As someone who is gender-nonconforming, I understand to some degree how Scott felt. In 2012 I was kicked out of The Shannon, located in Hoboken, N.J., because I wore a high-low skirt. Two bouncers pulled me into a hallway and informed me that the manager said I had to either change my clothes or leave. I was furious, embarrassed, and humiliated. Recently I went to a nightclub, and because of how I was dressed, the restroom attendant looked questioningly at me and insisted that I was trying to enter the wrong restroom. (I was walking into the men's room.)

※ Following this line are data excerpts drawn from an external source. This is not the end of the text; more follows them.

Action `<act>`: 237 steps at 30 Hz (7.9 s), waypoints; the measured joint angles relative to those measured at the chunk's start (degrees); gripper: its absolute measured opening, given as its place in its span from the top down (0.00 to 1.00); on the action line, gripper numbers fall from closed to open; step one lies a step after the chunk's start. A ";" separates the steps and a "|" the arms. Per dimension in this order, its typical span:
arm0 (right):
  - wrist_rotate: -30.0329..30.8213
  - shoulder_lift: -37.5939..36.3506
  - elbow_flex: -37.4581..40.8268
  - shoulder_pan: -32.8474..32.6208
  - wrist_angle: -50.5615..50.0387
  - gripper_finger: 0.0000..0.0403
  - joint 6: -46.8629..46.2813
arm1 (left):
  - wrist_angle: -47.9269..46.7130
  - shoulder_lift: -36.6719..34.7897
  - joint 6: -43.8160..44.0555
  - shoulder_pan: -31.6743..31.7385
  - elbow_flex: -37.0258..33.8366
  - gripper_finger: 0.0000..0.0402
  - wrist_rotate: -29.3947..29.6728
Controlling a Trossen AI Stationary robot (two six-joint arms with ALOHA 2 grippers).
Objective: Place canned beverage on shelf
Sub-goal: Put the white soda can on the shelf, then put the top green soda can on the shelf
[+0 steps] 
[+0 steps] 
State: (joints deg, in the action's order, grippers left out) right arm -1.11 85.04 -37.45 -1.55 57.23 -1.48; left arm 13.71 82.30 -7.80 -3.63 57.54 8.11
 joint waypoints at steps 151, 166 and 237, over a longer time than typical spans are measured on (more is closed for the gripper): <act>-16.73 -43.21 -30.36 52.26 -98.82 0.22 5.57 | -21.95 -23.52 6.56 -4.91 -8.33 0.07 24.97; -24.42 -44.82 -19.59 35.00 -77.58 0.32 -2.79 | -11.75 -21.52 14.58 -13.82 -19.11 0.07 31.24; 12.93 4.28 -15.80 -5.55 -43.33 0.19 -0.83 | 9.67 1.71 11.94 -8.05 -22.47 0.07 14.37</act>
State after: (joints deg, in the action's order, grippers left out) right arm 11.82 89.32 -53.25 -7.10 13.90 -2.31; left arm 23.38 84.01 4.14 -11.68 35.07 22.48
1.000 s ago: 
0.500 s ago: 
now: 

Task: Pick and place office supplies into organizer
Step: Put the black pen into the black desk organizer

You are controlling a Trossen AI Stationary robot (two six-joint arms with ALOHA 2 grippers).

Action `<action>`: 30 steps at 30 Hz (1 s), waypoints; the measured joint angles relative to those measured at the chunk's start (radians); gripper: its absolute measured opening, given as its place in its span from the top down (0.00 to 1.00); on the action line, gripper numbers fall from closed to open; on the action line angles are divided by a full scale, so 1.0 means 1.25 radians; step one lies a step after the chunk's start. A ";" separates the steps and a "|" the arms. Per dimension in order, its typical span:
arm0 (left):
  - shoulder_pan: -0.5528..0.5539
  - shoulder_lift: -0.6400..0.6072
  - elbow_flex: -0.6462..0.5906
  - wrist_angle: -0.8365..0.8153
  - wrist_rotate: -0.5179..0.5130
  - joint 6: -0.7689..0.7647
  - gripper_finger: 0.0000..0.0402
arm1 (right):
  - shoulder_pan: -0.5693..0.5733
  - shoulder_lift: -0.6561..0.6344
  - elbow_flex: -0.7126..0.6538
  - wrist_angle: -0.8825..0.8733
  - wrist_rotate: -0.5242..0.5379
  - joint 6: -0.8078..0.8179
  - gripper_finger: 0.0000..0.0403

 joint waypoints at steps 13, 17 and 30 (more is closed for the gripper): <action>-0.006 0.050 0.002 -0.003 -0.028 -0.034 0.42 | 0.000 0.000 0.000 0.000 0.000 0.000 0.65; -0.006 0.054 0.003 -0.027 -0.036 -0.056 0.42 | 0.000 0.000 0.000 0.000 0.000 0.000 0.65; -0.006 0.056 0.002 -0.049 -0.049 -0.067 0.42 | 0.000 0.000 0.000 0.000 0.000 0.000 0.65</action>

Today, in society, there is a slow progression toward acceptance of those in the community who are gender-nonconforming, whether they be males appearing as females or females appearing as males. But despite the advances -- the repeal of "don't ask, don't tell," the passage of same-sex marriage laws in 12 states and Washington, D.C., the striking down of section 3 of DOMA and the rejection of Proposition 8 -- more work needs to be done. Congress has consistently refused to act on Employment Non-Discrimination Act (ENDA), a bill that would prohibit employers from discriminating on the basis of sexual orientation or gender identity or expression. Not only would passage of ENDA and bills like New York's Gender Expression Non-Discrimination Act (GENDA) enable those of us who struggle against society's adherence to a binary concept of gender to be recognized and accepted in our workplaces and our communities; it would give us the legal protections against intolerance, stigma and discrimination.
B. Scott's very public experience is not only shameful; it is tragic, because BET was continuing to perpetuate the myths and stereotypes about us.
While many of my fellow LGBTQA people are celebrating marriage equality, I'm left with a different reality: By daring to live my truth as I feel and identify, I have to accept the fact that I will be discriminated against. Until society and communities catch up and accept B. Scott and others like me, I will be made to feel less than equal, less than human, less than a person, and less significant. The truth is that my own community, the LGBTQA community, isn't rallying behind us, people of the trans experience or those who express their gender differently.
For me, it isn't enough to be able to get married; I want to know that as a community we are working toward a future that prevents corporations like BET from policing anyone's gender.
Perhaps when the honeymoons are over, maybe, just maybe, we can return to the reality of many in the LGBTQA community, to the core of our movement: fighting for social justice for all of everyone.